#### EXTRACTED ENTRIES

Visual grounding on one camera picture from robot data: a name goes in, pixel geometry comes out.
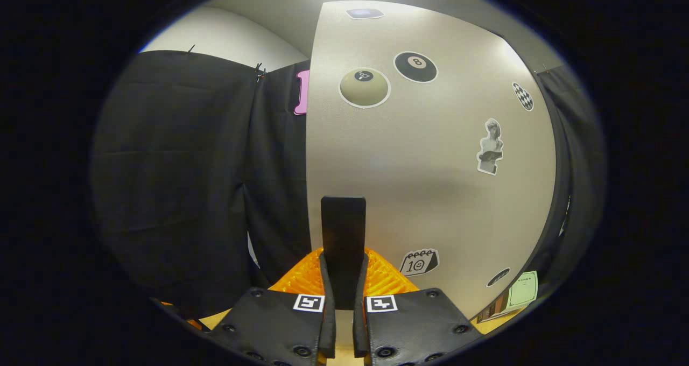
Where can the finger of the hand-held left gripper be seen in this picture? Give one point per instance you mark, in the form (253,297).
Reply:
(192,323)

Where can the pale green book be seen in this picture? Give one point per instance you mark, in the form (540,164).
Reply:
(523,289)

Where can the brown book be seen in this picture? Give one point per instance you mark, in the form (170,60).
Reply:
(492,309)

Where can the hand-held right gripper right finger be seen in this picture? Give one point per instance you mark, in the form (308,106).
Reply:
(359,323)

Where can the beige cabinet door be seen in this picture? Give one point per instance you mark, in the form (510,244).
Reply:
(430,183)

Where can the black backdrop cloth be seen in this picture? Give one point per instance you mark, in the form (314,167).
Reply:
(177,183)

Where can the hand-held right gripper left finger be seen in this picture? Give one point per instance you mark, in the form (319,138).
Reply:
(328,312)

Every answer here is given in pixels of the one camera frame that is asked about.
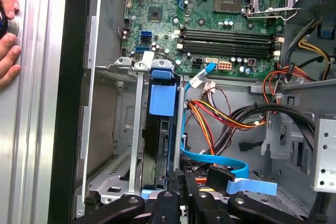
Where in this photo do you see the black PC case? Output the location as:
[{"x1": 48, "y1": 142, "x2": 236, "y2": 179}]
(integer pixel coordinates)
[{"x1": 48, "y1": 0, "x2": 336, "y2": 224}]

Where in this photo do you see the wire locking lever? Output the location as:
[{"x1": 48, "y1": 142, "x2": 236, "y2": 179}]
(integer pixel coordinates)
[{"x1": 246, "y1": 6, "x2": 302, "y2": 22}]

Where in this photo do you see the person's hand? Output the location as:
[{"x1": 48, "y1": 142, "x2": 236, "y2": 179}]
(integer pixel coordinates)
[{"x1": 0, "y1": 0, "x2": 22, "y2": 91}]

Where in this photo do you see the red orange wire bundle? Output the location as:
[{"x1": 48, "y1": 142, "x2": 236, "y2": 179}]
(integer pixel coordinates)
[{"x1": 262, "y1": 62, "x2": 316, "y2": 104}]

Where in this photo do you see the grey metal disk bay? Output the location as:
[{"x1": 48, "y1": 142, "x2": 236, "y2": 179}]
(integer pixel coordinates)
[{"x1": 76, "y1": 56, "x2": 190, "y2": 205}]

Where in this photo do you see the blue flat data wire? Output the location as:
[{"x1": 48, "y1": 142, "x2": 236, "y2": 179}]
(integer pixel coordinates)
[{"x1": 180, "y1": 61, "x2": 278, "y2": 197}]

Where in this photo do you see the black square chipset chip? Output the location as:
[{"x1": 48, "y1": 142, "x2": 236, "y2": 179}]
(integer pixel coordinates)
[{"x1": 148, "y1": 7, "x2": 164, "y2": 23}]

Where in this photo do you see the thick black cable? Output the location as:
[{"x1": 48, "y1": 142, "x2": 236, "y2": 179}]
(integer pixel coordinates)
[{"x1": 217, "y1": 103, "x2": 316, "y2": 156}]

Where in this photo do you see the hard disk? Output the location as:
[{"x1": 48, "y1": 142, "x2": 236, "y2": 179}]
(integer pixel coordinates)
[{"x1": 141, "y1": 68, "x2": 182, "y2": 199}]

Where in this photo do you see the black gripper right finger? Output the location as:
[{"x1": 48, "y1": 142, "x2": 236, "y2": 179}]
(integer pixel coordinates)
[{"x1": 189, "y1": 191, "x2": 305, "y2": 224}]

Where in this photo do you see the round black blue-ringed tool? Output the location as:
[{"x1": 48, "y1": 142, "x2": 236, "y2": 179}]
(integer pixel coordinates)
[{"x1": 0, "y1": 8, "x2": 20, "y2": 41}]

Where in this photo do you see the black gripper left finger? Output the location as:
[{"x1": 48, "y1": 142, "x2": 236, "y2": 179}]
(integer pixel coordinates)
[{"x1": 70, "y1": 190, "x2": 181, "y2": 224}]

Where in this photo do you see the orange red power wire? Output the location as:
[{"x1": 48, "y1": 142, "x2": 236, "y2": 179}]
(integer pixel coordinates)
[{"x1": 170, "y1": 99, "x2": 267, "y2": 204}]

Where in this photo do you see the green motherboard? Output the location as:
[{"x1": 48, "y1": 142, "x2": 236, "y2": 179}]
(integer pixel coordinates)
[{"x1": 122, "y1": 0, "x2": 287, "y2": 79}]

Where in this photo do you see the black RAM slot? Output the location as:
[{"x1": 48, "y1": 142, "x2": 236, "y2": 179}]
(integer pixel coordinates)
[
  {"x1": 182, "y1": 28, "x2": 276, "y2": 36},
  {"x1": 182, "y1": 34, "x2": 275, "y2": 41},
  {"x1": 181, "y1": 47, "x2": 273, "y2": 55},
  {"x1": 181, "y1": 40, "x2": 274, "y2": 48}
]

#### WHAT TO DO
Pictures are to be left out; set down everything else in the records exactly.

#### PROBLEM SOLUTION
Visual grounding on one camera picture from robot data: a name goes in, pixel geometry comes out.
Where can the finger of the hand-held left gripper be seen in this picture? Give one point per instance you mark, in the form (253,297).
Reply:
(192,323)

Where can the pale green book be seen in this picture? Give one point per instance you mark, in the form (540,164).
Reply:
(523,289)

Where can the brown book be seen in this picture? Give one point per instance you mark, in the form (170,60).
Reply:
(492,309)

Where can the hand-held right gripper right finger be seen in this picture? Give one point per instance you mark, in the form (308,106).
Reply:
(359,323)

Where can the beige cabinet door be seen in this picture? Give one point per instance you mark, in the form (510,244).
Reply:
(430,183)

Where can the black backdrop cloth be seen in this picture? Give one point per instance you mark, in the form (314,167).
Reply:
(177,183)

Where can the hand-held right gripper left finger be seen in this picture? Give one point per instance you mark, in the form (319,138).
Reply:
(328,312)

Every answer here is given in pixels of the one camera frame that is asked about.
Where in this photo do you see the black PC case? Output the location as:
[{"x1": 48, "y1": 142, "x2": 236, "y2": 179}]
(integer pixel coordinates)
[{"x1": 48, "y1": 0, "x2": 336, "y2": 224}]

Where in this photo do you see the wire locking lever? Output the location as:
[{"x1": 48, "y1": 142, "x2": 236, "y2": 179}]
(integer pixel coordinates)
[{"x1": 246, "y1": 6, "x2": 302, "y2": 22}]

Where in this photo do you see the person's hand? Output the location as:
[{"x1": 48, "y1": 142, "x2": 236, "y2": 179}]
(integer pixel coordinates)
[{"x1": 0, "y1": 0, "x2": 22, "y2": 91}]

Where in this photo do you see the red orange wire bundle? Output the location as:
[{"x1": 48, "y1": 142, "x2": 236, "y2": 179}]
(integer pixel coordinates)
[{"x1": 262, "y1": 62, "x2": 316, "y2": 104}]

Where in this photo do you see the grey metal disk bay? Output the location as:
[{"x1": 48, "y1": 142, "x2": 236, "y2": 179}]
(integer pixel coordinates)
[{"x1": 76, "y1": 56, "x2": 190, "y2": 205}]

Where in this photo do you see the blue flat data wire? Output the location as:
[{"x1": 48, "y1": 142, "x2": 236, "y2": 179}]
(integer pixel coordinates)
[{"x1": 180, "y1": 61, "x2": 278, "y2": 197}]

Where in this photo do you see the black square chipset chip? Output the location as:
[{"x1": 48, "y1": 142, "x2": 236, "y2": 179}]
(integer pixel coordinates)
[{"x1": 148, "y1": 7, "x2": 164, "y2": 23}]

Where in this photo do you see the thick black cable? Output the location as:
[{"x1": 48, "y1": 142, "x2": 236, "y2": 179}]
(integer pixel coordinates)
[{"x1": 217, "y1": 103, "x2": 316, "y2": 156}]

Where in this photo do you see the hard disk? Output the location as:
[{"x1": 48, "y1": 142, "x2": 236, "y2": 179}]
(integer pixel coordinates)
[{"x1": 141, "y1": 68, "x2": 182, "y2": 199}]

Where in this photo do you see the black gripper right finger? Output the location as:
[{"x1": 48, "y1": 142, "x2": 236, "y2": 179}]
(integer pixel coordinates)
[{"x1": 189, "y1": 191, "x2": 305, "y2": 224}]

Where in this photo do you see the round black blue-ringed tool? Output the location as:
[{"x1": 48, "y1": 142, "x2": 236, "y2": 179}]
(integer pixel coordinates)
[{"x1": 0, "y1": 8, "x2": 20, "y2": 41}]

Where in this photo do you see the black gripper left finger? Output the location as:
[{"x1": 48, "y1": 142, "x2": 236, "y2": 179}]
(integer pixel coordinates)
[{"x1": 70, "y1": 190, "x2": 181, "y2": 224}]

Where in this photo do you see the orange red power wire? Output the location as:
[{"x1": 48, "y1": 142, "x2": 236, "y2": 179}]
(integer pixel coordinates)
[{"x1": 170, "y1": 99, "x2": 267, "y2": 204}]

Where in this photo do you see the green motherboard? Output the location as:
[{"x1": 48, "y1": 142, "x2": 236, "y2": 179}]
(integer pixel coordinates)
[{"x1": 122, "y1": 0, "x2": 287, "y2": 79}]

Where in this photo do you see the black RAM slot? Output the location as:
[{"x1": 48, "y1": 142, "x2": 236, "y2": 179}]
(integer pixel coordinates)
[
  {"x1": 182, "y1": 28, "x2": 276, "y2": 36},
  {"x1": 182, "y1": 34, "x2": 275, "y2": 41},
  {"x1": 181, "y1": 47, "x2": 273, "y2": 55},
  {"x1": 181, "y1": 40, "x2": 274, "y2": 48}
]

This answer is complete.